TECHNISCHE UNIVERSITÄT MÜNCHEN

PRESSEMITTEILUNG

Was Mucine in der Medizin können

Ein Schleim für alle Fälle

Wir haben sie auf den Augen, auf der Zunge und im Magen: eine schützende Schleimschicht, die vor allem aus Mucinen besteht. Diese Moleküle binden Wasser und bilden so einen natürlichen Schmierstoff. Forschende der Technischen Universität München (TUM) entwickeln daraus Beschichtungen für Kontaktlinsen und Intubationsschläuche, Wundheilungspflaster für Zunge oder Darm und mehr.

Der natürliche Schmierstoff aus Schleimmolekülen – Mucinen – wirkt in unserem Körper nicht nur als mechanische Schutzschicht, sondern hält auch Bakterien und Viren ab. Oliver Lieleg, Professor für Biopolymermaterialien an der TUM, und sein Team entwickeln daraus Materialien für medizinische Anwendungen. Ausgewählte Projekte stellen wir hier vor.

Schleim gegen trockene Augen

Darum geht es: Das Team hat eine Beschichtung für Kontaktlinsen entwickelt, die die Reibung zwischen Linse und Auge reduziert und so Hornhautschäden vorbeugt.

Darum ist es wichtig: Rund vier Millionen Personen in Deutschland tragen Kontaktlinsen. Bei Patientinnen und Patienten mit trockenen Augen, bei denen der natürliche, schützende Gleitfilm zwischen Auge und Linse nicht ausreicht, kann das Tragen jedoch unangenehm sein und die Hornhaut sogar beschädigt werden. Daher hat das Team eine Beschichtung aus Mucinen entwickelt. Sie ist nur wenige Mikrometer dick, durchsichtig und schützt das Auge vor Schaden durch Reibung.

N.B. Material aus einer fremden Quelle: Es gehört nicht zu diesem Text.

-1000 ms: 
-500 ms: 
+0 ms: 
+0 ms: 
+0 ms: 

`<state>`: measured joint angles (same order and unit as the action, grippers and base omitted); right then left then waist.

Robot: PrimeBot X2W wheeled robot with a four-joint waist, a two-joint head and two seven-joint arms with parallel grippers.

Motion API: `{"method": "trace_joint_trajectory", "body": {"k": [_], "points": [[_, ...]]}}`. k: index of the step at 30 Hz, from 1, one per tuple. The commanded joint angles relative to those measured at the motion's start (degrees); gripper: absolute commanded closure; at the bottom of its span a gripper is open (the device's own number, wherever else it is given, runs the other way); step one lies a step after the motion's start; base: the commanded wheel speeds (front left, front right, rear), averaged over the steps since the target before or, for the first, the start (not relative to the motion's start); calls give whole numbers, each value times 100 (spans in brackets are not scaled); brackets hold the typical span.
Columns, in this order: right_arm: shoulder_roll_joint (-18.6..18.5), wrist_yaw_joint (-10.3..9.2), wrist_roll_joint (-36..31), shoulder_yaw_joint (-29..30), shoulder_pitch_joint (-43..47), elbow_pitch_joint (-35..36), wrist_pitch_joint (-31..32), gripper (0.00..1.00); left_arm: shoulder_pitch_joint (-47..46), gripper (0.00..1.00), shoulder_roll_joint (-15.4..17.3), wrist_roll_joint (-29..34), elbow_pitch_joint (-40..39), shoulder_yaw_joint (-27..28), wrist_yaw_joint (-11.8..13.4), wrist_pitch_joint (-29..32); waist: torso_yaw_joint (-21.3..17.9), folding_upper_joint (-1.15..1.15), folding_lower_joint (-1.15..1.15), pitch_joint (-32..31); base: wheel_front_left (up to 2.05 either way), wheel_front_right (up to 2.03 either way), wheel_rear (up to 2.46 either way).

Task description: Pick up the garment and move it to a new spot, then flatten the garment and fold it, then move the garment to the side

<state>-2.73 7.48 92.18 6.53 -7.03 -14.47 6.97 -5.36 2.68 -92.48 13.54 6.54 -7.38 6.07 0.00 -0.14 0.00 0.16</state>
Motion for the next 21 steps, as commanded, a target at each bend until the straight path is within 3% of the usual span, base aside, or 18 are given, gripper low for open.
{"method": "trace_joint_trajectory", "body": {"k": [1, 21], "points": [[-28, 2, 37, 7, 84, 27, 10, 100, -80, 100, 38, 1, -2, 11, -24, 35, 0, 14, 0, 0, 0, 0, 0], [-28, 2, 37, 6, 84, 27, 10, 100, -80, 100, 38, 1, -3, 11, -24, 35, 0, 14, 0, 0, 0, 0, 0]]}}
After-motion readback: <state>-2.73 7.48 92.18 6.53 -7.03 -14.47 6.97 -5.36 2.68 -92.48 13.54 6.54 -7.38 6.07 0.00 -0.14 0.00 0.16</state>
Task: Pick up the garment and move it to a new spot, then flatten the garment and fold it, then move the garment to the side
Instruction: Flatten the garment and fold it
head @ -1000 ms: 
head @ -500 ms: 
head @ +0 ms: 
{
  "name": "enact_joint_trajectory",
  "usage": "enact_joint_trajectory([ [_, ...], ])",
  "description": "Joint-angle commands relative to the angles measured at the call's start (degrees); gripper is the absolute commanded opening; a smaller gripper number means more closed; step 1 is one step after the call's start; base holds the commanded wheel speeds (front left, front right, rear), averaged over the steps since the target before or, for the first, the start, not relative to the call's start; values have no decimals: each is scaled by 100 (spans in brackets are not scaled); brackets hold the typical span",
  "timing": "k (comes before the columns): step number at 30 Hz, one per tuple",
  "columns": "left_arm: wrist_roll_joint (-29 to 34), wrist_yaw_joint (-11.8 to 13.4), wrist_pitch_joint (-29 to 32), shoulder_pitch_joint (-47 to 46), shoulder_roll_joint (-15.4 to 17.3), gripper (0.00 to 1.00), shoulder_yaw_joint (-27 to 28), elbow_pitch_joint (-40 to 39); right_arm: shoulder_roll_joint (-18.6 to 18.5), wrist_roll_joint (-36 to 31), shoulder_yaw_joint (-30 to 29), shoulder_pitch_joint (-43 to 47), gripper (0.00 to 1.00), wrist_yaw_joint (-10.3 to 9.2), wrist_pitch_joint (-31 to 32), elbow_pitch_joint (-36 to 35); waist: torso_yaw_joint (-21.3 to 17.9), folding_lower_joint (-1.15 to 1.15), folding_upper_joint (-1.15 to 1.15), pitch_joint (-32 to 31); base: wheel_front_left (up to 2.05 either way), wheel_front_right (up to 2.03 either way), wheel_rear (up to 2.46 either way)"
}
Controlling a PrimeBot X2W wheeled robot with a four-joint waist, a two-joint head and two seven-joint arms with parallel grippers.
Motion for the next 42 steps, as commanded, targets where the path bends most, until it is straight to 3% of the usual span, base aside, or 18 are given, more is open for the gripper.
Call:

So funktioniert es: Das Team hat Mucin speziell gereinigt und damit weiche und harte Kontaktlinsen beschichtet. Getestet haben die Forschenden die beschichteten Linsen an präparierten Schweineaugen. Dank der Beschichtung ließen sich die Linsen deutlich besser benetzen und die Forschenden konnten unter dem Mikroskop zeigen, dass die Hornhaut auch nach Versuchen mit Belastung durch Reiben intakt blieb. Die Linsen blieben transparent und waren durch die Mucin-Schicht sogar resistent gegenüber Fettablagerungen. Diese kommen natürlicherweise im Tränenfilm vor und können bei längerem Gebrauch zu einer Trübung von Kontaktlinsen führen.

Publikationen: https://pubmed.ncbi.nlm.nih.gov/36521413/; https://pubs.acs.org/doi/10.1021/acsami.0c06847

Bildmaterial: https://mediatum.ub.tum.de/1743392

Schäden der Atemwege verhindern

Darum geht es: Die Forschenden haben eine Mucinbeschichtung für Intubationsschläuche entwickelt, um Gewebeschäden vorzubeugen.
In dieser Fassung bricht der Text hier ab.